_Task requirements_
Write the entries out exactly, with the final line being the one containing "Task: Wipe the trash".

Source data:
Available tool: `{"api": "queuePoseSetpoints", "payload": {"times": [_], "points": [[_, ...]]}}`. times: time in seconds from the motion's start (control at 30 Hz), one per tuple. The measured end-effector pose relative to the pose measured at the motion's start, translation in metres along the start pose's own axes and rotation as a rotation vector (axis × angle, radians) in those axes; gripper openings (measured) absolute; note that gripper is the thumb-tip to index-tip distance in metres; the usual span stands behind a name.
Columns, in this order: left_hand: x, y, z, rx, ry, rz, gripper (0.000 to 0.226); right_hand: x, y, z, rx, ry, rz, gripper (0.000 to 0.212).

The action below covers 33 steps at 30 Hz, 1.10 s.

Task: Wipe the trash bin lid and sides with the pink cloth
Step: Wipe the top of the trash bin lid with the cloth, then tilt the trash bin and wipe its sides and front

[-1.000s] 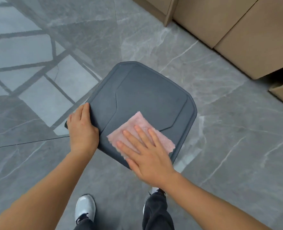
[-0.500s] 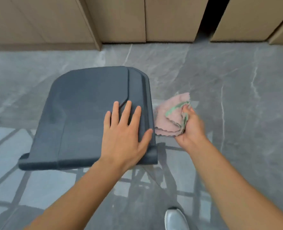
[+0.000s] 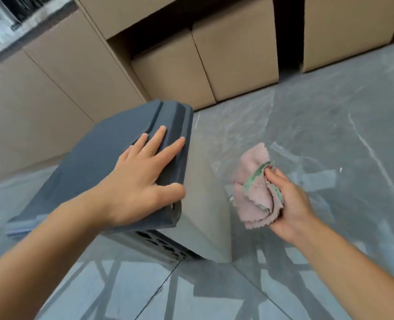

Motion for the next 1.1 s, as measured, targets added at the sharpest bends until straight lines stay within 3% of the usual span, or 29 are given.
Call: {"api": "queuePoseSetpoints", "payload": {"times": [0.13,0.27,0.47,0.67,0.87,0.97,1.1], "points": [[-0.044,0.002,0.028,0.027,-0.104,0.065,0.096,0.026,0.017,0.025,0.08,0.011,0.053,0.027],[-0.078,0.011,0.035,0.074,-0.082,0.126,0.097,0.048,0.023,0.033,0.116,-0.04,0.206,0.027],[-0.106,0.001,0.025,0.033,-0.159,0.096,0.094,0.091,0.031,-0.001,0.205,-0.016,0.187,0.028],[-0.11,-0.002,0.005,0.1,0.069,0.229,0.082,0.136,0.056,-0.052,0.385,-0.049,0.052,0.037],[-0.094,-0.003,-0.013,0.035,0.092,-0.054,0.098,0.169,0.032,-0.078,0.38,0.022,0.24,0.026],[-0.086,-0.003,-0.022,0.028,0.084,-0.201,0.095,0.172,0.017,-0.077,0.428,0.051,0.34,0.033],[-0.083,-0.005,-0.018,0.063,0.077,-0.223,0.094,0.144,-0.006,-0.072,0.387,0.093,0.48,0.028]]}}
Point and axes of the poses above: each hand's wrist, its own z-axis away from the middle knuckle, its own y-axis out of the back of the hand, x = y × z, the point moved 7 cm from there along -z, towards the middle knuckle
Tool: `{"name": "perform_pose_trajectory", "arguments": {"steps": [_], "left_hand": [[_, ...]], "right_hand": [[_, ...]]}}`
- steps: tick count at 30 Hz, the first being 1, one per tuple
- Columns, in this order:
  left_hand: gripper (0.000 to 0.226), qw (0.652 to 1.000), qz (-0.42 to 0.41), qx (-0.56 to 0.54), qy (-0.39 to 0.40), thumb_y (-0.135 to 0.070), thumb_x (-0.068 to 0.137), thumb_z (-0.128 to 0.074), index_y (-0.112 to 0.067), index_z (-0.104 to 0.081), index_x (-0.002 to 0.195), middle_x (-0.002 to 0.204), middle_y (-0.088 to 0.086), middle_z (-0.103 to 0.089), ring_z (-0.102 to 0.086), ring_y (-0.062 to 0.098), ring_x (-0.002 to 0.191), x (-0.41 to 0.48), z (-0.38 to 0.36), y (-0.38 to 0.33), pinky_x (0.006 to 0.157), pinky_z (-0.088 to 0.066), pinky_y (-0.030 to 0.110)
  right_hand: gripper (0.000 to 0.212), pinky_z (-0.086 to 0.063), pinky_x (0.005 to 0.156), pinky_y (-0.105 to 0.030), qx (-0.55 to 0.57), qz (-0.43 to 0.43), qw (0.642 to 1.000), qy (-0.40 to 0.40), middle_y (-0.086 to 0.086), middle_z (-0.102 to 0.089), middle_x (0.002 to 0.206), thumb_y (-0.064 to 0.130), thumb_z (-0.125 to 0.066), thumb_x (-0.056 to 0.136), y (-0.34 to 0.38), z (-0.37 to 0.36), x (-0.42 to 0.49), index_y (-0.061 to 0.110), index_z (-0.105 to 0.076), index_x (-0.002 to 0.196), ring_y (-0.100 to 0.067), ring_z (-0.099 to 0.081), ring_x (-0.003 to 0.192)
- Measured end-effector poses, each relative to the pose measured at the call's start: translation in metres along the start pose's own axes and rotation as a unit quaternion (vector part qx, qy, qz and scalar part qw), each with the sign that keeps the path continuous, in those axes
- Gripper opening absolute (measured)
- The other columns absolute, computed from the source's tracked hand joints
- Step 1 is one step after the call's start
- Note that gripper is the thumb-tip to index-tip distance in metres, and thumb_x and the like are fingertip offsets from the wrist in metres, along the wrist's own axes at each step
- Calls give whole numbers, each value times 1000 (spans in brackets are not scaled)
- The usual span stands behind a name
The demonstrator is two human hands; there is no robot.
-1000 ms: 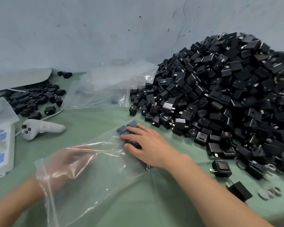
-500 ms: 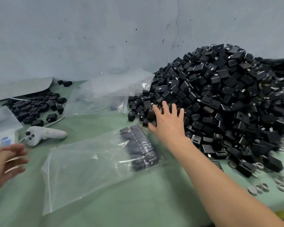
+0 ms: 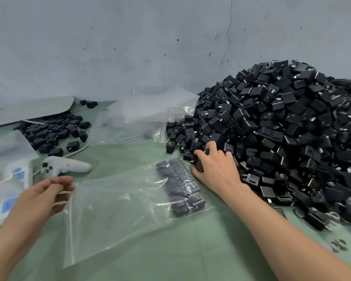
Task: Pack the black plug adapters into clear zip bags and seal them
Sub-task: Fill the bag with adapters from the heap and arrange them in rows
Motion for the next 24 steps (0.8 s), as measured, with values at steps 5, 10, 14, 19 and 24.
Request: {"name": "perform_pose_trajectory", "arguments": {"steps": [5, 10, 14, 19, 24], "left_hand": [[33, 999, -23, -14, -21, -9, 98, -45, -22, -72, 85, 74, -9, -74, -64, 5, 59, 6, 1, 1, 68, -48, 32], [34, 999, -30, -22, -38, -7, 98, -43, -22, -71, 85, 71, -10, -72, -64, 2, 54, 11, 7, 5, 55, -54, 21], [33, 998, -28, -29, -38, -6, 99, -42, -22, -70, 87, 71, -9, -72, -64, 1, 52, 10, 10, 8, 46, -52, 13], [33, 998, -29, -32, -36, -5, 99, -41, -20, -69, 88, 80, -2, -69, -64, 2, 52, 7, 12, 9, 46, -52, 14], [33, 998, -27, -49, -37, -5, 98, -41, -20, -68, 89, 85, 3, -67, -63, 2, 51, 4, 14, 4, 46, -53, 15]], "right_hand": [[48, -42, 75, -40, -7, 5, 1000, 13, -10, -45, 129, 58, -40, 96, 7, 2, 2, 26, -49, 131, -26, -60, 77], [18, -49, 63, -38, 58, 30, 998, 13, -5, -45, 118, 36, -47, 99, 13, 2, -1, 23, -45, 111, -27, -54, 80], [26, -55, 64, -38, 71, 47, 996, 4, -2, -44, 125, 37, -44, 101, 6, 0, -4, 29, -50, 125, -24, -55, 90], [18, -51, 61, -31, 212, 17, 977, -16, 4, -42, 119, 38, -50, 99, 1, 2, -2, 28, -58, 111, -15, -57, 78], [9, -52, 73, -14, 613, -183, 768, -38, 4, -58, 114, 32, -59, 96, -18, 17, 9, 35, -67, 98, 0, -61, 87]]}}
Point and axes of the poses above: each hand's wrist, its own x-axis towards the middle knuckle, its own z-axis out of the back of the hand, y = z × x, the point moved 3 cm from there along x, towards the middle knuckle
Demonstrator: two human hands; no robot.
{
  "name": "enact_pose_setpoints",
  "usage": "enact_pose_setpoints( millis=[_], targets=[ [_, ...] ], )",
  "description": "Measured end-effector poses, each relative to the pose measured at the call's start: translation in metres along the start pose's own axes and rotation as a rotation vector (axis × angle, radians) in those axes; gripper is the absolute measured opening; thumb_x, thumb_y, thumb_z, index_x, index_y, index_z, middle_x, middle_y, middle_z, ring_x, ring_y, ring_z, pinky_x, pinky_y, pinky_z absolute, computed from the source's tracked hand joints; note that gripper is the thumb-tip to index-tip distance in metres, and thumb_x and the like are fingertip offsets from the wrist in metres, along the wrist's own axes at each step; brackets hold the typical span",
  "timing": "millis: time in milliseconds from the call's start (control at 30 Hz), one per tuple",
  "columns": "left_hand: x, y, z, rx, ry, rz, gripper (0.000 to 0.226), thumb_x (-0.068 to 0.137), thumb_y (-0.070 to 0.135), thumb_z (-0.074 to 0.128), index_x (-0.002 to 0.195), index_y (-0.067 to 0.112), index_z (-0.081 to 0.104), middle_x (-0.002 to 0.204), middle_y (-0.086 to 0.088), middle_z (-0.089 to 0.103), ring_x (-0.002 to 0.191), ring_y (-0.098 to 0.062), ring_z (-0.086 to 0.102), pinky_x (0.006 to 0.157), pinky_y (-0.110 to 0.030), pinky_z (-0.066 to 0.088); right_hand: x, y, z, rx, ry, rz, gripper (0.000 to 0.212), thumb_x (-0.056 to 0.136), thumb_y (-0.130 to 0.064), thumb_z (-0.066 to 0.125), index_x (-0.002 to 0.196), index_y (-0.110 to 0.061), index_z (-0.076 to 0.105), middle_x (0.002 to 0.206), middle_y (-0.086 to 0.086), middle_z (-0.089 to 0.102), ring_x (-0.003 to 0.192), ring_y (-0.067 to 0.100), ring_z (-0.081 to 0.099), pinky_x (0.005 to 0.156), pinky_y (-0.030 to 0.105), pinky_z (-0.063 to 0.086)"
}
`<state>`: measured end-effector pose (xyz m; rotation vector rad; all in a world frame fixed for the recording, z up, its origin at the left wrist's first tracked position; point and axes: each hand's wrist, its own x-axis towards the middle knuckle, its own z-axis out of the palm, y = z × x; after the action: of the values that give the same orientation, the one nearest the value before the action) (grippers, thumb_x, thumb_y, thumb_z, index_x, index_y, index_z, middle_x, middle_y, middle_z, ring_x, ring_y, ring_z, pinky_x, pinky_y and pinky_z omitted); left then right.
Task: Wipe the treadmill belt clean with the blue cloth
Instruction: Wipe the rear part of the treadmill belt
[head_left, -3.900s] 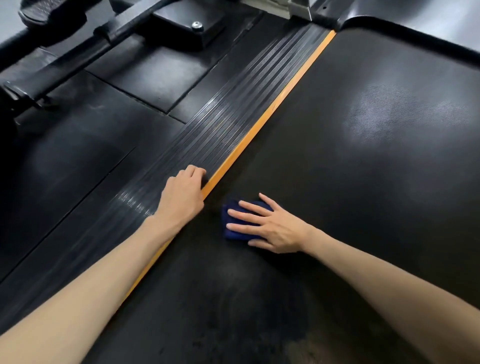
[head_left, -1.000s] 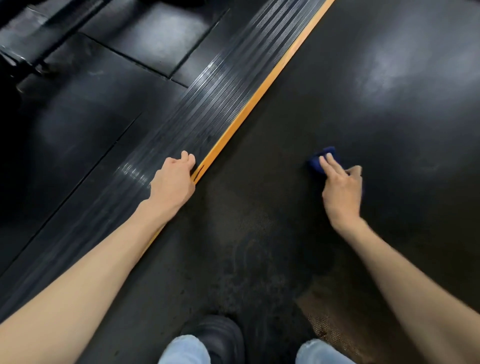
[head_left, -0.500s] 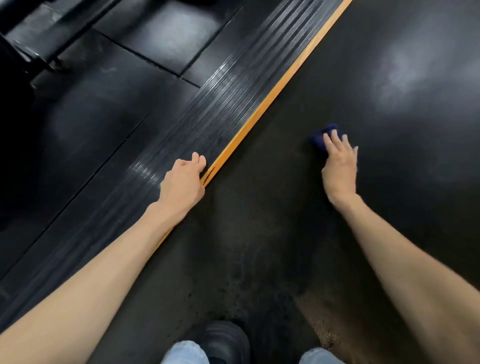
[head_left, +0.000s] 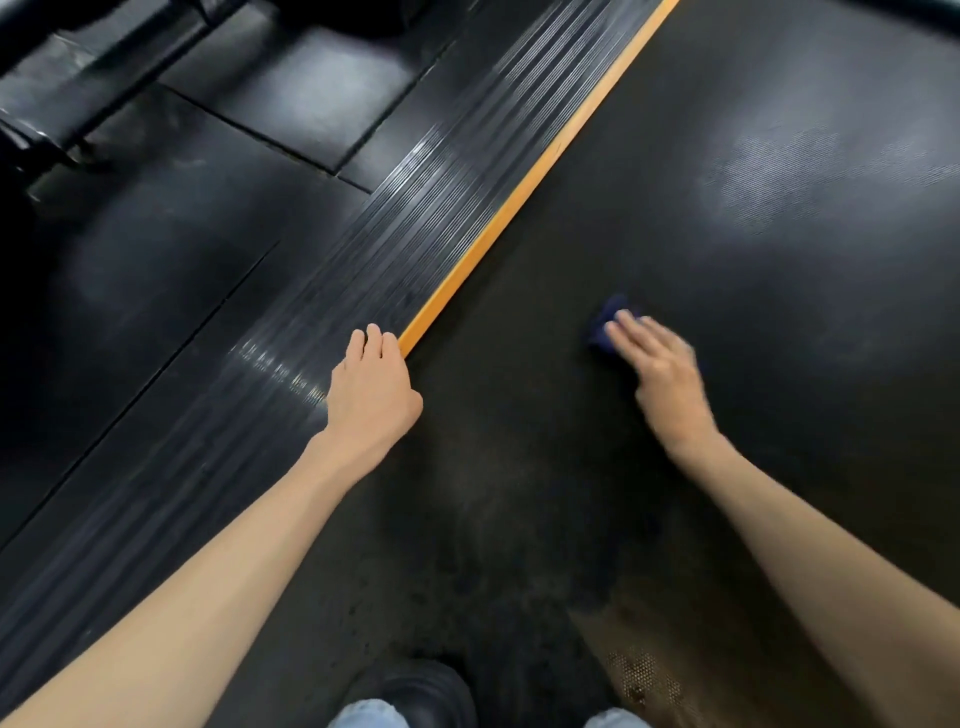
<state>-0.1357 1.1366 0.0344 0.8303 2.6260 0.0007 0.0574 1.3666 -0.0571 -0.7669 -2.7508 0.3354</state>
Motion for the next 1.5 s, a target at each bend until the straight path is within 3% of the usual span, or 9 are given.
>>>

_Solution to this exercise_
Available tool: `{"api": "queuePoseSetpoints", "payload": {"times": [_], "points": [[_, ...]]}}`. times: time in seconds from the motion's start (control at 30 Hz), one per tuple. The measured end-effector pose relative to the pose measured at the motion's start, translation in metres along the start pose's own axes and rotation as a rotation vector (axis × angle, radians) in those axes; gripper openings (measured) absolute; note that gripper is the thumb-tip to index-tip distance in metres; the usual span stands behind a name.
Columns, in this order: left_hand: x, y, z, rx, ry, rz, gripper (0.000 to 0.226); right_hand: x, y, z, rx, ry, rz, gripper (0.000 to 0.212).

The action below covers 33 steps at 30 Hz, 1.10 s.

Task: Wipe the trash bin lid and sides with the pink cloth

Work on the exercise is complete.